History

Great Britain
- Name: Sally
- Builder: Liverpool
- Launched: 1782
- Fate: Condemned 1805

General characteristics
- Tons burthen: 459, or 500 (bm)
- Length: 113 ft 9 in (34.7 m)
- Beam: 30 ft 10 in (9.4 m)
- Complement: 1794:40; 1795:35; 1795:50;
- Armament: 1782:22 × 12-pounder guns + 8 × 12-pounder guns "of the New Construction"; 1794:18 × 9-pounder guns; 1795:18 × 9-pounder guns; 1795:20 × 9-pounder guns;
- Notes: Two decks & three masts

= Sally (1782 ship) =

British merchant, whale, and slave ship 1782–1805

Sally was launched in 1782 at Liverpool as a West Indiaman. She made one voyage as a whaler and one as an East Indiaman sailing to Bengal under charter to the British East India Company (EIC). After a storm damaged her in 1805 as she was on her way in 1805 from Liverpool to Africa as a slave ship she had to put into Barbados where she was condemned.

==Career==
Sally first appeared in Lloyd's Register (LR) in 1782 with J.Corning, master, changing to J.Corbett, J.Chorley & Co., owners, and trade Liverpool–Tortola.

| Year | Master | Owner | Trade | Source |
|---|---|---|---|---|
| 1783 | J.Corbett J.Woods | J.Chorley | Liverpool–Tortola | LR |
| 1792 | J.Woods J.Meader | J.Chorley | Liverpool–Southern Fishery | LR |

Whaling voyage (1791–1792): Captain John Meader sailed from Liverpool in 1791 (probably on 29 March 1791), bound for Walvis Bay. Sally returned on 19 November 1792.

After Sally returned from whaling, Captain John Woods resumed command. On 11 January 1794 Captain John Woods acquired a letter of marque. (Note: One source lists the possibility that there was a second whaling voyage, but acknowledges that it cannot conclusively identify either as a whaling or sealing voyage.)

| Year | Master | Owner | Trade | Source |
|---|---|---|---|---|
| 1794 | J.Woods | J.Chorley | Liverpool–Tortola | LR; repairs 1790 and 1792 |

EIC voyage (1795–1796): Captain Robert Brown acquired a letter of marque on 7 August 1795. Before she sailed, Sally underwent repairs. Sally sailed from Liverpool on 7 September, bound for Bengal. She was at Rio de Janeiro on 14 November, and arrived at Calcutta on 24 February 1796. Homeward bound, she was at Culpee on 2 April, reached St Helena on 23 July and Crookhaven on 27 November, before arriving at the Downs on 12 December.

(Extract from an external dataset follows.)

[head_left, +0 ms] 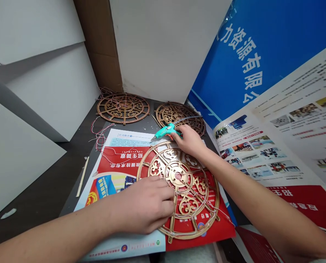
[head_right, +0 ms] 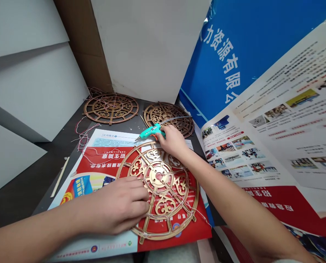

After Sally returned to England, Captain John Woods resumed command. He acquired a letter of marque on 12 January 1798.

| Year | Master | Owner | Trade | Source |
|---|---|---|---|---|
| 1797 | J.Brown J.Woods | J.Chorley | Liverpool–Bengal Liverpool–Tortola | LR; repairs 1790, 1792, & 1795 |
| 1800 | J.Woods | J.Chorley | Liverpool–Tortola | LR; repairs 1790, 1792, & 1795 |
| 1805 | J.Thompson C.Kincale | Holind & Co. | Cork Liverpool–Africa | LR; repairs 1790, 1792, & 1795 |

==Fate==
Captain Charles Kneale sailed Sally from Liverpool on 5 August 1805. The Trans Atlantic Slave Trade Database states that she was "shipwrecked or destroyed, before slaves embarked". Lloyd's List (LL) reported on 10 December that Sally, Neale, master, from Liverpool to Africa, had put into Barbados dis-masted and that she had been condemned.

Sally did not appear on the lists of vessels cleared to Africa from ports in England. In 1805, 30 British enslaving vessels were lost, five of them on the outbound leg of their voyages. During the period 1793 to 1807, war, rather than maritime hazards or resistance by the captives, was the greatest cause of vessel losses among British enslaving vessels.